Trans Loving Trans (t4t) is a term that is used to refer to transgender individuals who are either exclusively attracted to other trans people or non-cis individuals, or who prioritise their attraction to other trans individuals so that they can better relate to their partner.

Table of Content

    T4T is a term that refers to transgender people who are only attracted to other trans people or other non-cis people. You may have seen it used in Craigslist personals and transgender dating sites. Here’s what the term means.

    Terminology

    Let’s begin at the very beginning and define some important terms. This will help you connect with the practice of T4T and why this attraction exists in the world.

    T4T

    T4T is a phrase commonly used in the queer community to describe the pursuit of a relationship between two transgender folks. It’s usually sexual, romantic, or both in nature. The key element is that both people are trans.

    Transgender

    A transgender or trans person is someone whose gender identity does not align with the sex they were assigned at birth.

    Chaser

    A word used to describe an individual who is attracted to trans individuals in a way that objectifies and fetishizes them. A chaser doesn’t see a trans individual as a whole person. Instead, they may fetishize certain physical attributes or just the idea of being with someone who is transgender.

    Gender Identity

    This is a person’s internal sense of their own gender.

    Gender Expression

    A term that describes the things an individual does to express their gender identity externally. They may do this through their clothing choices, hairstyle, mannerisms, or even interests.

    Cisgender

    A person whose gender identity is the same as the one they were assigned at birth.

    AMAB or AFAB

    This stands for assigned male at birth or assigned female at birth. This assignment is generally made based on the person’s primary sex traits (IE genitalia). Gender is assumed based on this assignment.

    Nonbinary

    An individual who has a gender identity that does not fall into the two binary categories of man or woman.
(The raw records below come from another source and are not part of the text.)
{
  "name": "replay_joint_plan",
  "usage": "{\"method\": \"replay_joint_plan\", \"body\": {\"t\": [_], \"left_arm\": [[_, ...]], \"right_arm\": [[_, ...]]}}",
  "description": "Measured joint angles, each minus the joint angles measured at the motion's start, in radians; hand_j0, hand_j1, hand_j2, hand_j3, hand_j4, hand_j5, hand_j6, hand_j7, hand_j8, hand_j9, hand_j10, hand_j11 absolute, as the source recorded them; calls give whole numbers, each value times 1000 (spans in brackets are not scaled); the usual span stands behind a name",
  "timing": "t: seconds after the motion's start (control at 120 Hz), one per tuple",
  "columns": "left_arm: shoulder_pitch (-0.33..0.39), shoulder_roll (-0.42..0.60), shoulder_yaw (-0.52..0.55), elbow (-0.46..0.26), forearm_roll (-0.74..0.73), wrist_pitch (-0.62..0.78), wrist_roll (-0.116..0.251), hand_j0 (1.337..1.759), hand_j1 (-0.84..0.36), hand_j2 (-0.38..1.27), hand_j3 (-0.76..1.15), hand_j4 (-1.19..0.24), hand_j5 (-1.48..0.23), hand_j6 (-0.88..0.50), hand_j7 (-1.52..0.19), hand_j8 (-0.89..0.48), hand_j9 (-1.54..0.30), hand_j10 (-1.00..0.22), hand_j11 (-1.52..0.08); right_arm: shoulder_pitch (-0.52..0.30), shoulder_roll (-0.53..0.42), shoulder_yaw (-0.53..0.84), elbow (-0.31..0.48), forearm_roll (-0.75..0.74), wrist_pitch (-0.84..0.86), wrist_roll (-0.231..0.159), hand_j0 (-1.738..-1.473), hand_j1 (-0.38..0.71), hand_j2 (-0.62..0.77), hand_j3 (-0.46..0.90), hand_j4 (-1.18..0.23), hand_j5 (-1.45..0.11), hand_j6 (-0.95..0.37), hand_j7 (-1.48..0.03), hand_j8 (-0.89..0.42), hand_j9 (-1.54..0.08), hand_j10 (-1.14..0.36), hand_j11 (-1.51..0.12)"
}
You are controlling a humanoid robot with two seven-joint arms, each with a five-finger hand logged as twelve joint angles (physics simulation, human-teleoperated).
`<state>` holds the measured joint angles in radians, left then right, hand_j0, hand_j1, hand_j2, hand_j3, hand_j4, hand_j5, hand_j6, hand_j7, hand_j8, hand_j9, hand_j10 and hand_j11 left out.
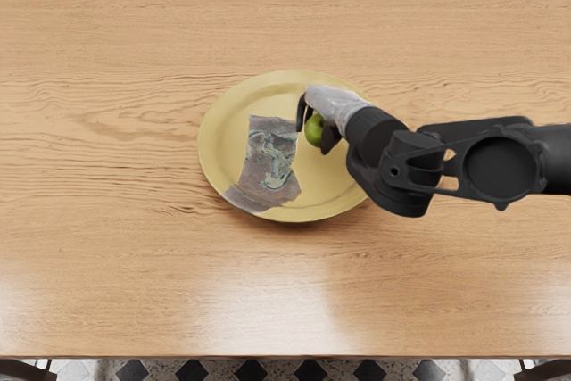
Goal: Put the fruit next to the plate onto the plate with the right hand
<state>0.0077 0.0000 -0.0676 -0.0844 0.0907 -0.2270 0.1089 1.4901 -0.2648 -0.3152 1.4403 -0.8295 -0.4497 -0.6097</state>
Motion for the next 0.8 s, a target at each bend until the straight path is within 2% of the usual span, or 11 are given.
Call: {"method": "replay_joint_plan", "body": {"t": [0.233, 0.292, 0.358, 0.508, 0.617, 0.8], "left_arm": [[0, 0, 0, 0, 0, 0, 0, 1658, 349, 0, 0, 0, 0, -1, 0, 0, 0, 0, 0], [0, 0, 0, 0, 0, 0, 0, 1658, 349, 0, 0, 0, 0, -1, 0, 0, 0, 0, 0], [0, 0, 0, 0, 0, 0, 0, 1658, 349, 0, 0, 0, 0, -1, 0, 0, 0, 0, 0], [0, 0, 0, 0, 0, 0, 0, 1658, 349, 0, 0, 0, 0, -1, 0, 0, 0, 0, 0], [0, 0, 0, 0, 1, 0, 0, 1658, 349, 0, 0, 0, 0, -1, 0, 0, 0, 0, 0], [0, 0, 0, 0, 0, 0, 0, 1658, 349, 0, 0, 0, 0, -1, 0, 0, 0, 0, 0]], "right_arm": [[-55, 6, 1, -10, -10, -14, -1, -1654, 280, 216, 0, -669, -1004, -439, -929, -351, -987, -563, -967], [-60, 16, 2, -32, -10, -22, -1, -1655, 134, 161, 0, -512, -766, -339, -709, -273, -753, -432, -738], [-62, 23, 15, -47, -9, -29, -1, -1656, 6, 116, 0, -375, -561, -251, -520, -204, -551, -318, -540], [-69, 0, 96, -33, 23, -24, -1, -1657, -165, 54, 0, -193, -284, -133, -265, -110, -280, -165, -275], [-122, -117, 273, 41, 74, 89, -1, -1657, -229, 30, 0, -124, -180, -89, -169, -76, -178, -107, -174], [-426, -286, 846, 91, 130, 583, -1, -1658, -285, 10, 0, -65, -91, -52, -86, -46, -90, -58, -89]]}}
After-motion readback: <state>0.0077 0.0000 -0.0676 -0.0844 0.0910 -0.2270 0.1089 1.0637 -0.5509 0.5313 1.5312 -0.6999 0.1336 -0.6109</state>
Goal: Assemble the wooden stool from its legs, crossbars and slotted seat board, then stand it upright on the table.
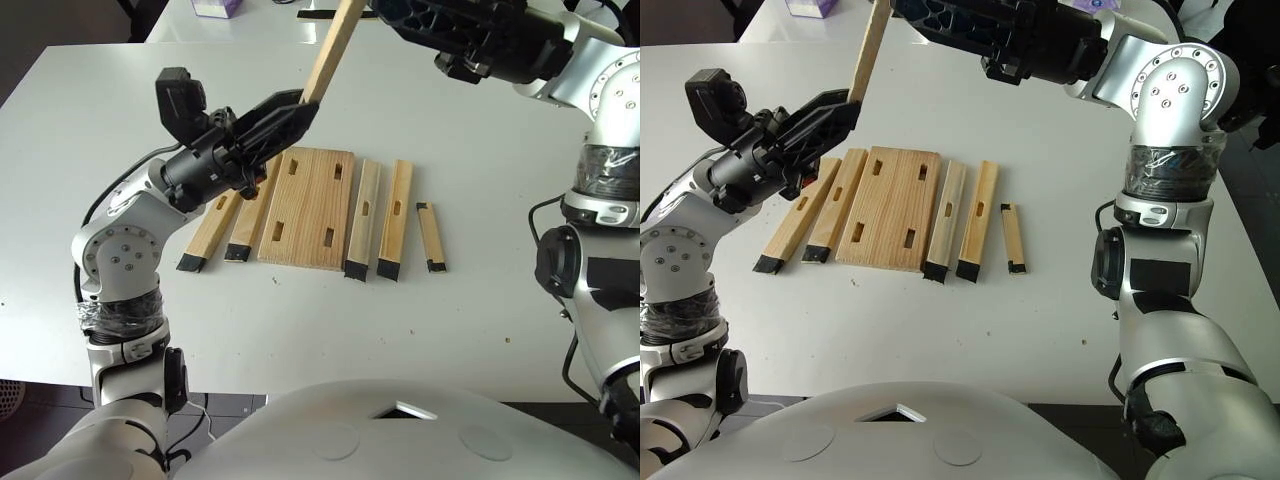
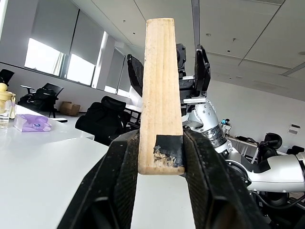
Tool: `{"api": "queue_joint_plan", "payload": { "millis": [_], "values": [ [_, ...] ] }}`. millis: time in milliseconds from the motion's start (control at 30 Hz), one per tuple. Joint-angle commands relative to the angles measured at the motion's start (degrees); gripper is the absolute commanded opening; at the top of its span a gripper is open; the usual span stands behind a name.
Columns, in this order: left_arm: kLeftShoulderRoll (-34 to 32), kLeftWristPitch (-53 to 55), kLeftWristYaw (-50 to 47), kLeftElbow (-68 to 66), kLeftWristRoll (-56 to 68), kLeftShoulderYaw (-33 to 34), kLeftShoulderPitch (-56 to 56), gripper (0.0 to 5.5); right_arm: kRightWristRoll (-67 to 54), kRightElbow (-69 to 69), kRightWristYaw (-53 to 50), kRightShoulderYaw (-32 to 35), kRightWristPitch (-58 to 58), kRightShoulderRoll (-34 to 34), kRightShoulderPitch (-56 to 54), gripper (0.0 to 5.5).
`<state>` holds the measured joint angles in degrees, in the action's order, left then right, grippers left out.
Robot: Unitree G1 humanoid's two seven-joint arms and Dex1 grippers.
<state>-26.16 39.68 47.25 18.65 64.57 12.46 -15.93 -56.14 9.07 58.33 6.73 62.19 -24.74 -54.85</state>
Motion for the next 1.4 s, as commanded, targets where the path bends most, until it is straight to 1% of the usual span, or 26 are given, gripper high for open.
{"api": "queue_joint_plan", "payload": {
  "millis": [33,233,400,533,733,900,1067,1100,1233,1367,1400],
  "values": [
    [-0.39,-0.01,1.19,-0.13,-1.38,-1.36,0.77,1.32,-0.58,-1.2,-0.42,0.21,0.55,0.64,-1.07,3.58],
    [-0.54,0.0,1.61,0.36,-2.5,-2.61,2.0,1.32,-0.16,-1.7,-0.89,0.02,-0.06,1.68,-0.72,3.58],
    [-0.58,-0.16,1.54,0.67,-2.5,-2.47,2.25,1.32,1.47,-1.8,-1.46,-0.74,-1.15,2.35,0.17,2.94],
    [-0.54,-0.14,1.51,0.59,-2.45,-2.45,2.09,1.32,2.68,-2.14,-2.04,-1.47,-1.9,2.49,0.93,2.29],
    [-0.65,-0.04,1.65,0.07,-2.55,-2.38,2.05,1.32,2.3,-2.42,-2.28,-1.03,-1.74,2.79,1.27,1.45],
    [-0.84,-0.19,1.68,-1.22,-3.54,-2.38,1.96,1.32,1.32,-2.59,-2.69,0.22,-1.44,2.91,1.42,1.41],
    [-0.51,-1.97,0.22,-3.99,-7.63,-3.09,1.43,1.32,1.1,-3.5,-3.38,1.18,-1.96,3.27,2.23,1.41],
    [-0.53,-2.04,0.35,-4.5,-7.95,-3.36,1.36,1.68,1.18,-3.9,-3.75,1.26,-2.13,3.46,2.61,1.41],
    [-0.54,-2.56,0.65,-5.52,-9.66,-4.44,1.32,2.31,1.04,-5.28,-5.23,1.9,-2.68,4.13,4.01,1.31],
    [-1.19,-4.79,1.12,-5.46,-16.02,-8.09,3.29,2.38,3.64,-7.1,-7.19,2.38,-7.31,3.89,5.14,1.31],
    [-0.9,-5.46,0.76,-5.72,-17.4,-8.46,4.01,2.38,6.44,-7.64,-6.81,1.46,-10.36,2.59,5.94,1.31]
  ]
}}
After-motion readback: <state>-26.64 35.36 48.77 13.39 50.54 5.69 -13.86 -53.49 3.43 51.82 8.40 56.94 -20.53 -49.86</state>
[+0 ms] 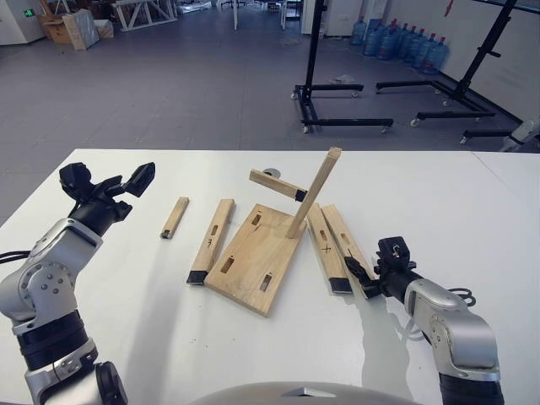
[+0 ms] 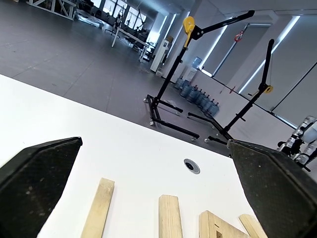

They may identify as something between the two or unrelated to a binary classification at all.

    Gender Dysphoria

    A feeling of discomfort or distress when a person’s gender does not align with what they were assigned at birth.

    Transphobia

    Fear or hatred of people who identify as trans.

    Passing

    A word used to describe a trans person who is able to be perceived by others as the gender they identify with, because they successfully exhibit physical characteristics and mannerisms that align with expectations for that identity.

    Intersex

    Describes somebody who has biological characteristics that don’t fit neatly into the categories of male and female. Numerous conditions are categorized as intersex and might include external physical differences, chromosomal differences, or internal differences.

    Ally/Advocate/Accomplice

    Someone who is not part of a marginalized community, but works to assist that community. There is some controversy in using these terms as they are often self-assigned without adequate feedback or endorsement from community members.

    Sexual Orientation

    A phrase to describe the classifications of people that are the subjects of an individual’s sexual attraction.

    History

    The term T4T is relatively new, but there is a deep history behind its use that is based on more than a century of transgender folks’ lived experiences. The phrase T4T may be new, but there is a long history of people who have similar experiences around gender and sexuality seeking one another out for genuine empathy, safety, and connection.

    Early History of Transgender Communities And Relationships

    The term transgender did not exist prior to the 20th century. Despite that, many cultures throughout history have acknowledged gender diversity in some way. In many Indigenous cultures, people who did not fit neatly into masculine/feminine categories were referred to as two-spirit or another equivalent term. The community often accepted these individuals. At the same time, many sought out relationships with people who were also gender diverse.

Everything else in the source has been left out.